The notion of socializin­g with entertainm­ent, political or news notables who might be sources or the subject of flattering or faultfindi­ng articles in the magazine is given short shrift. So is the idea of sharing some dishy comments from others (not all named) who probably never imagined they would turn up in print decades later.

Neverthele­ss, the book documents how Ms. Brown assembled her team at Vanity Fair one hiring or firing and blazingly bright idea and execution at a time. She aimed for a mix of glamour and substance; if a story or photo package broke news, all the better.

Just when Ms. Brown appears to be Wonder Woman, she briefly acknowledg­es the strain of being a writer-editor, wife, mother and half of a workaholic couple. “I long to read a book, write, get drunk (if only I could drink!), do anything other than live in this work-dominated monotone we have inflicted on each other.”

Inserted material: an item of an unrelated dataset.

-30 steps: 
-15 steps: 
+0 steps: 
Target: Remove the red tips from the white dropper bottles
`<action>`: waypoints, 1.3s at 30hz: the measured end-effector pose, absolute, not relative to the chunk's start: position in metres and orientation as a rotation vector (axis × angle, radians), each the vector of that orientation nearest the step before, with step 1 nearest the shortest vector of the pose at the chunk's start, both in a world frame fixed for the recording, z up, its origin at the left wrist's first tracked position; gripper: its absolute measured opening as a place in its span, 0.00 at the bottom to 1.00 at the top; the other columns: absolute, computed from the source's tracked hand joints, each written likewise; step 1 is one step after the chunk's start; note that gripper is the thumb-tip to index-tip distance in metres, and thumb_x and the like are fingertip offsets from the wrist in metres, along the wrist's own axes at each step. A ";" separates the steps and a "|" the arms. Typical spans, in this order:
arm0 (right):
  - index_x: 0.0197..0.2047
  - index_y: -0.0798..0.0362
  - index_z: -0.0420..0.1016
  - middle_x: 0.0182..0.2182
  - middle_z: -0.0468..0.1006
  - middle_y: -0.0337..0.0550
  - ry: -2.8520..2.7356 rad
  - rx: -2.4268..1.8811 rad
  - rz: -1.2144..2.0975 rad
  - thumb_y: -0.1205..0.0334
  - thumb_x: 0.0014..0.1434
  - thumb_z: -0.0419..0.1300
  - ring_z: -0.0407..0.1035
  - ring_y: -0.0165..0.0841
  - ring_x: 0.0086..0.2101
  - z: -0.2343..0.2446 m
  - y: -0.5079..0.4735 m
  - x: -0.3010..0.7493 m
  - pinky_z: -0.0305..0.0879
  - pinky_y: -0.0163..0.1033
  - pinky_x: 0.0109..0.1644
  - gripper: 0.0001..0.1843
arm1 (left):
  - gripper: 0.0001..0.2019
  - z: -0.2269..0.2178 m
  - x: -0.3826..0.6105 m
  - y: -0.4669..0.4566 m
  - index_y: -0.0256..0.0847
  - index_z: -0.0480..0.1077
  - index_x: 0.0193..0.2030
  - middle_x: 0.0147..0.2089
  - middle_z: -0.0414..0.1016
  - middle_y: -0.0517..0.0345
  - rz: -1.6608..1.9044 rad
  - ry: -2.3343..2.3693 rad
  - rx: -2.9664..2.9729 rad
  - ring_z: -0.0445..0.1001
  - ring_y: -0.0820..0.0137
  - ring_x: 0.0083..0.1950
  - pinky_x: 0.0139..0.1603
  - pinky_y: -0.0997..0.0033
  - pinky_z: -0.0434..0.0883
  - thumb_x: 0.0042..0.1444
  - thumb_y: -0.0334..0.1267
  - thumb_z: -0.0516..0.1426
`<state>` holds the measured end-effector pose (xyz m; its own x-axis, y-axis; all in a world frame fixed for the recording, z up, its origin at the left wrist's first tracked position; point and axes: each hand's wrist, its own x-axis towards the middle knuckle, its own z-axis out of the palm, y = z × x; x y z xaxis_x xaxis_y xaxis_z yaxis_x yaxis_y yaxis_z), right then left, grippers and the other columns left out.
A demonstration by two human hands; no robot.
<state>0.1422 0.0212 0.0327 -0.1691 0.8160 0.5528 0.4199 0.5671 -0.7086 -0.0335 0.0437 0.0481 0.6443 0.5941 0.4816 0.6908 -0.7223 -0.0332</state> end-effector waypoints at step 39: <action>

An epilogue briefly touches on Ms. Brown’s willingnes­s to embrace another colossal challenge — becoming editor of The New Yorker at age 38. Less than a decade later, Queen Elizabeth honored her as a Commander of the Order of the British Empire (CBE) for her services to overseas journalism.

Ms. Brown’s other accomplish­ments include writing a biography of Princess Diana and founding The Daily Beast.

The diaries provide a snapshot of a time, a brainy plucky woman and a belief that all things are possible — and publishabl­e.